*Your assignment*:
Examine the records and identify each line that includes the string "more". Copy those lines.

(Dataset excerpts)
+ + + +

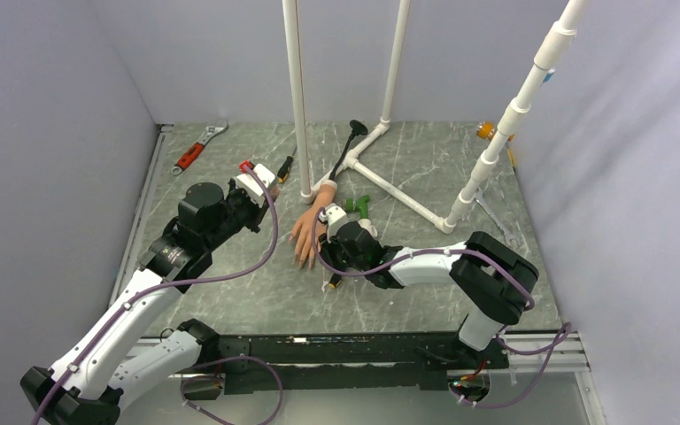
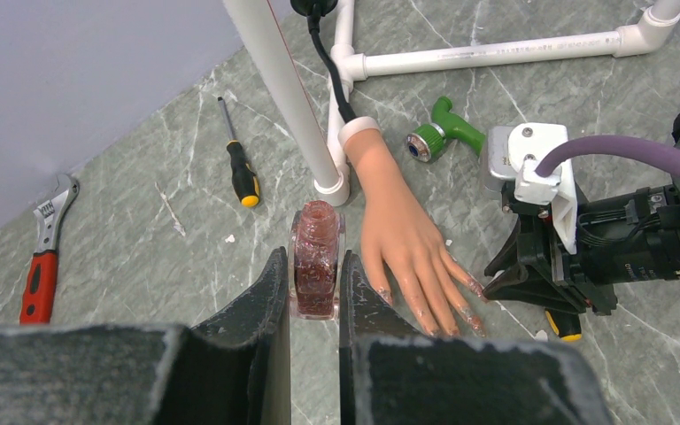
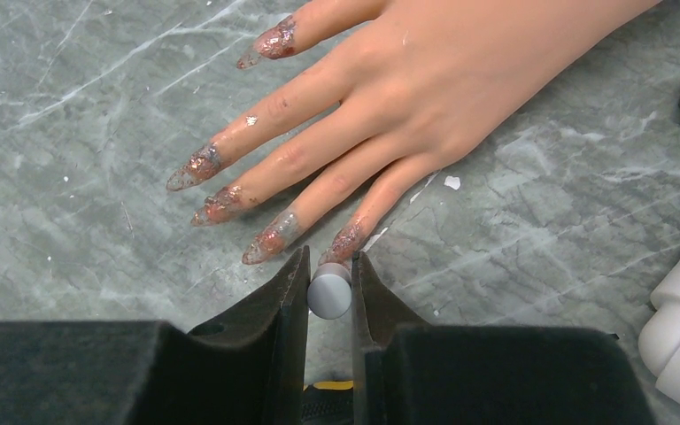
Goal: Paint the nails
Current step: Paint the nail polish on the nail.
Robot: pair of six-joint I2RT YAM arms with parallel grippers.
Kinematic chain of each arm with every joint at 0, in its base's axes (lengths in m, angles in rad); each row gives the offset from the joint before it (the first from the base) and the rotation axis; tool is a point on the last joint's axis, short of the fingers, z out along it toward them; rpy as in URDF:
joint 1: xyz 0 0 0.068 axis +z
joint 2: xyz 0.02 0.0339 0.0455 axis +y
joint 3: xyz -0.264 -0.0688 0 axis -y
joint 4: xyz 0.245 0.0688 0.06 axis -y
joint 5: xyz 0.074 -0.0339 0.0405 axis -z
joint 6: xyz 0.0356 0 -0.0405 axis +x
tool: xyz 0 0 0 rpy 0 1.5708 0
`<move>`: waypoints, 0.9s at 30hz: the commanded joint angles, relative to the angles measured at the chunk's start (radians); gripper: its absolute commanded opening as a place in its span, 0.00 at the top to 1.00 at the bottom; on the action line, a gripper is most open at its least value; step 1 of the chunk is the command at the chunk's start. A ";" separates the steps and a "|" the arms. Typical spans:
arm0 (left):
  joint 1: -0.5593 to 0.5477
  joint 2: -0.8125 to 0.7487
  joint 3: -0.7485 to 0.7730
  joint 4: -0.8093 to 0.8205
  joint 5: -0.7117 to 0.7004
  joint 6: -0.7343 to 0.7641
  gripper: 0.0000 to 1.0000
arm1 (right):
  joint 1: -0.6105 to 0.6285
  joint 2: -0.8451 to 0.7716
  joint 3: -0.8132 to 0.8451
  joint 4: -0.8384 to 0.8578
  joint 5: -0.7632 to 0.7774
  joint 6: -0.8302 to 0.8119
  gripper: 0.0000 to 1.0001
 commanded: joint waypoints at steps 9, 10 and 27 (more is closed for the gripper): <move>-0.002 0.004 0.019 0.032 -0.009 0.015 1.00 | -0.003 -0.006 0.050 0.051 0.044 -0.031 1.00; -0.001 0.001 0.018 0.033 -0.010 0.016 1.00 | -0.003 -0.004 0.052 0.051 0.039 -0.030 1.00; -0.001 0.002 0.021 0.028 -0.011 0.018 1.00 | -0.004 0.016 0.099 0.006 0.068 -0.023 1.00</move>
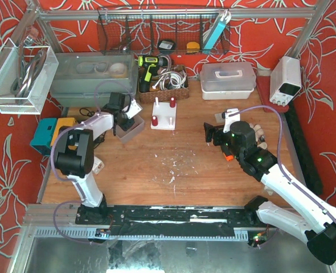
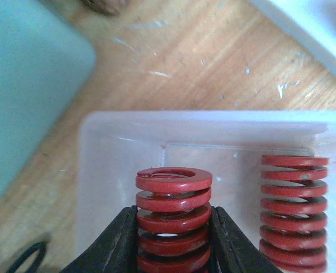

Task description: Install the large spring

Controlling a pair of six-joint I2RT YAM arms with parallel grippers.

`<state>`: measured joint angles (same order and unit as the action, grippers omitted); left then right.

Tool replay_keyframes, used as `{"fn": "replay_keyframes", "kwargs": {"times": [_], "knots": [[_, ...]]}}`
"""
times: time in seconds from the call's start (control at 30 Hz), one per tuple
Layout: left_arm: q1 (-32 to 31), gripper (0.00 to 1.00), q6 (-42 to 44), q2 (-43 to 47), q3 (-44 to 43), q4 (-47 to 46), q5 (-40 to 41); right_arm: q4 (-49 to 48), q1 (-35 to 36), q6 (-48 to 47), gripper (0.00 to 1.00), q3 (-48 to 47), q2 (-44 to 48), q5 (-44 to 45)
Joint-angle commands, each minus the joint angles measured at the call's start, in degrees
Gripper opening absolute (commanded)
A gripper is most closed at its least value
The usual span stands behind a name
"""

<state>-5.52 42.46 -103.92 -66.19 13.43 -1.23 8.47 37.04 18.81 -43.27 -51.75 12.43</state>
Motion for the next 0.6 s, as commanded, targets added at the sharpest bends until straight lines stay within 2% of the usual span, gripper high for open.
{"fn": "replay_keyframes", "kwargs": {"times": [0.0, 0.2, 0.3, 0.43, 0.57], "knots": [[0.3, 0.03, -1.9, 7.5, 1.1, -2.4, -1.4, -1.3, -0.2, 0.3, 0.99, 0.4, -0.1, 1.1], [0.4, 0.0, -6.5, 15.6, 5.4, -7.4, -5.3, -1.4, -0.1, 0.5, 0.99, 0.3, -0.6, 0.5], [0.3, 0.0, -10.9, 21.3, 9.6, -12.9, -8.9, -1.2, -0.2, 0.6, 0.99, 0.1, -0.7, 0.1], [-0.4, 0.0, -19.0, 30.5, 16.9, -23.2, -15.3, 0.8, -0.3, 1.1, 0.99, -1.7, -1.9, -1.8], [-2.3, 0.0, -27.5, 40.4, 27.9, -37.5, -20.5, 5.0, -0.5, 2.8, 0.99, -6.1, -5.3, -7.1]]}}
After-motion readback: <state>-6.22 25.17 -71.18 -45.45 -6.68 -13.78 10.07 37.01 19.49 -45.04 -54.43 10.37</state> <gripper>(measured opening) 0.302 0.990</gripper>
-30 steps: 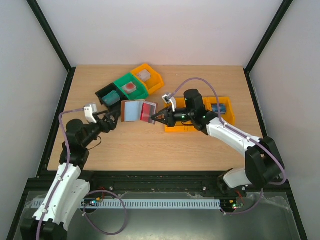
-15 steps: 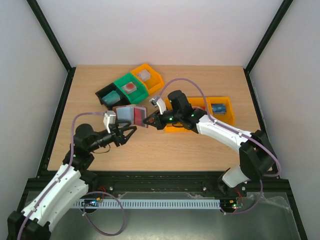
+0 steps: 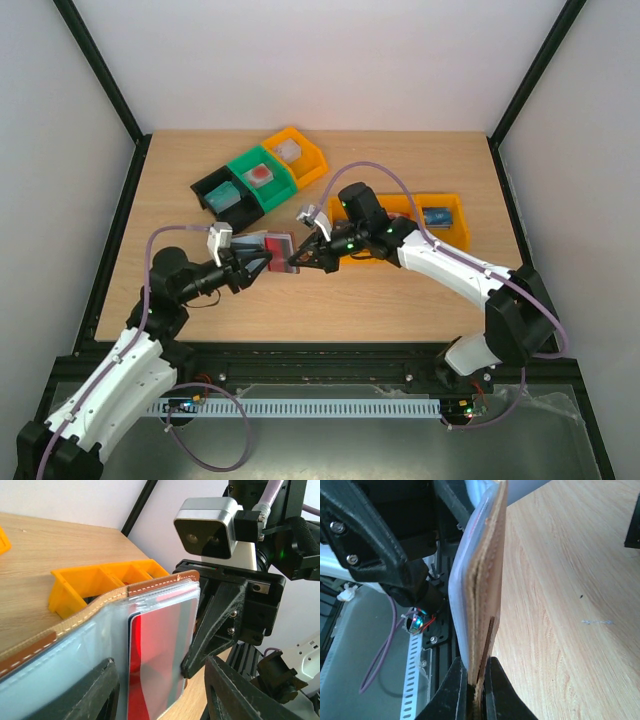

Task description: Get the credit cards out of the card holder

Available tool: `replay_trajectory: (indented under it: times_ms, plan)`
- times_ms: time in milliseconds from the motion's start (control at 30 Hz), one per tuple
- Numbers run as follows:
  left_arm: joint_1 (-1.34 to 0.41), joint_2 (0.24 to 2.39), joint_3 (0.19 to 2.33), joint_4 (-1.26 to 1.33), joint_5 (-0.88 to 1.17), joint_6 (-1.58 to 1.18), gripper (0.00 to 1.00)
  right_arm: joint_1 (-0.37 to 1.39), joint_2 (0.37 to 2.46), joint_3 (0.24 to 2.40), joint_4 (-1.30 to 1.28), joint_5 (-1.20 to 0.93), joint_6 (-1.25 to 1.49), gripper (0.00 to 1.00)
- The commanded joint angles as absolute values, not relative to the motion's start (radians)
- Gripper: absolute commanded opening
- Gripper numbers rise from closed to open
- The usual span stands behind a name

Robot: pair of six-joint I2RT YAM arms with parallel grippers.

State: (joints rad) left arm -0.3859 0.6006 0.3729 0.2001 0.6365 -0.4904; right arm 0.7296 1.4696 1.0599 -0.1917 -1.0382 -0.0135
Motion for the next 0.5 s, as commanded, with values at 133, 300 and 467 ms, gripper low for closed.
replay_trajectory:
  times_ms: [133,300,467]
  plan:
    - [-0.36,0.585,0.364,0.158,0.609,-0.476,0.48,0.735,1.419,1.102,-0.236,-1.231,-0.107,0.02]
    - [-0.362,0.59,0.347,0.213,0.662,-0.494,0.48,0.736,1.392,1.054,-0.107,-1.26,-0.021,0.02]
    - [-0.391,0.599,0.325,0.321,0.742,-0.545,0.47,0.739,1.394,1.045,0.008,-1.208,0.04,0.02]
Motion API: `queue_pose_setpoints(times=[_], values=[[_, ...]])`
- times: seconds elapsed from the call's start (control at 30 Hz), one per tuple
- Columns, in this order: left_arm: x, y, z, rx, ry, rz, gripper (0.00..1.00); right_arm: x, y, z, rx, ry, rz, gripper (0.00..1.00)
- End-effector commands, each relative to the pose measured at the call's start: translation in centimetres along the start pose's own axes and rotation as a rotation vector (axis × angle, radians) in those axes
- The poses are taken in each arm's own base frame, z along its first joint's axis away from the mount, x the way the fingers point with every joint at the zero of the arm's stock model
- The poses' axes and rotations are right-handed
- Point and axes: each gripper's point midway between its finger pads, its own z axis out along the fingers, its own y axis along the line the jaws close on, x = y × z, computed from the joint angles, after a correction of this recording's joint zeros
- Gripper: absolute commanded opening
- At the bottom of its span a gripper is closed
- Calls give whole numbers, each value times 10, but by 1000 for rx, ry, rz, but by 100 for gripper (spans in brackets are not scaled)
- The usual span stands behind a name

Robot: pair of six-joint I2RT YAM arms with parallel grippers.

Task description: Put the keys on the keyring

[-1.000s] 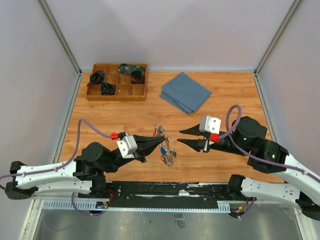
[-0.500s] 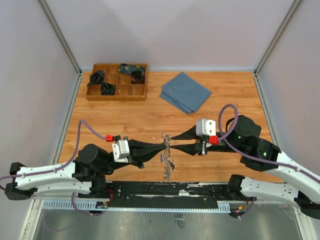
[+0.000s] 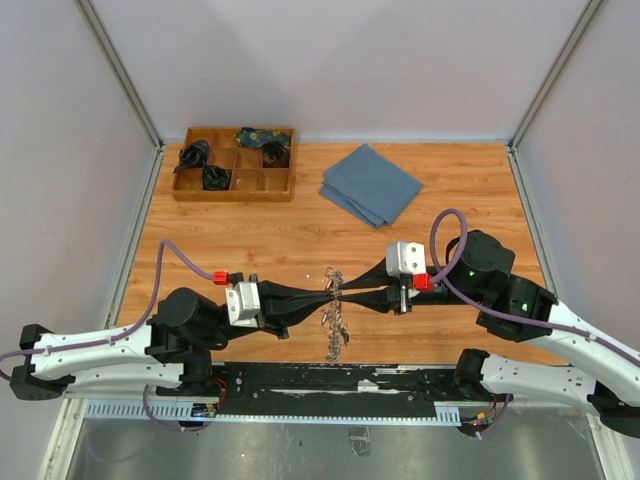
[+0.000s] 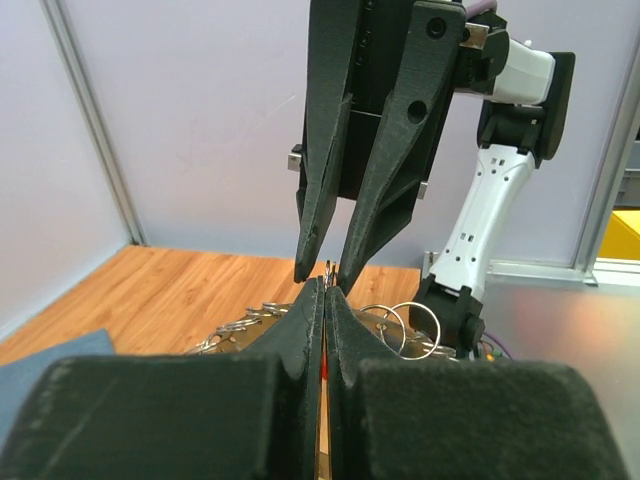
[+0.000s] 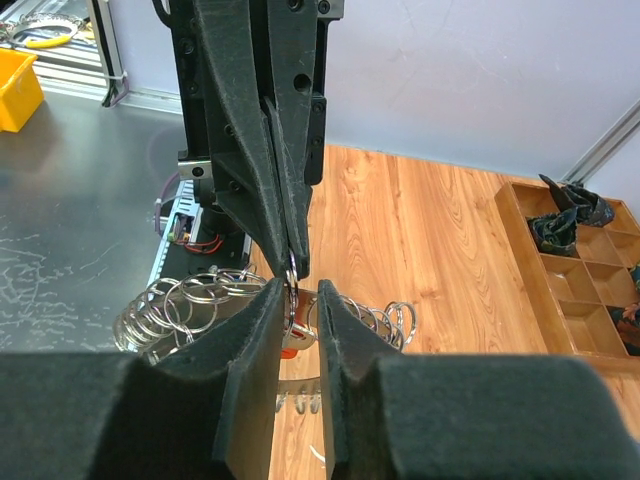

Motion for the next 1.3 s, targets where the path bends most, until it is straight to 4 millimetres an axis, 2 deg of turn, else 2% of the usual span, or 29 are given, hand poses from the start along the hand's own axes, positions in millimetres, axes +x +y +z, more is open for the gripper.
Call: queue_pose_setpoints(times=[0.0, 0.23, 0.47, 0.6, 0.7, 0.8, 1.13, 1.27], values=[[-42, -1, 3, 12, -131, -9, 1, 2, 9, 1, -40, 2, 13, 20], [-45, -1, 4, 13, -136, -5, 0, 8, 13, 2, -61, 23, 24, 19], [-46, -1, 5, 11, -138, -1, 1, 10, 14, 1, -68, 45, 32, 1], [-43, 2, 6, -6, -129, -3, 2, 10, 11, -2, -62, 115, 53, 0], [-37, 4, 6, -15, -97, 3, 21, 11, 8, -9, -55, 197, 63, 0], [-30, 6, 6, -26, -58, 10, 33, 16, 7, -19, -57, 294, 69, 0], [3, 9, 14, -56, 64, -1, 44, 50, 2, -55, -43, 756, 126, 0], [19, 5, 20, -48, 108, -11, 50, 51, -3, -59, -23, 846, 128, 0]])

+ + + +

*Your response*:
 commanded: joint waypoints at steps 9, 10 and 27 (more is closed for the gripper): <move>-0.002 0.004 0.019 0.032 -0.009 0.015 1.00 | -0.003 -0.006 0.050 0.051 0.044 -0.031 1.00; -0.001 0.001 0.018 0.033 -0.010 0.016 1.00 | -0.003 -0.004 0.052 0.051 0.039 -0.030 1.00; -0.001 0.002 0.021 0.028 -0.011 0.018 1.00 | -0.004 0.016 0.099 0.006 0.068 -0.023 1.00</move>
Motion for the next 1.3 s, targets where the path bends most, until it is straight to 4 millimetres an axis, 2 deg of turn, else 2% of the usual span, or 29 are given, hand poses from the start along the hand's own axes, positions in millimetres, axes +x +y +z, more is open for the gripper.

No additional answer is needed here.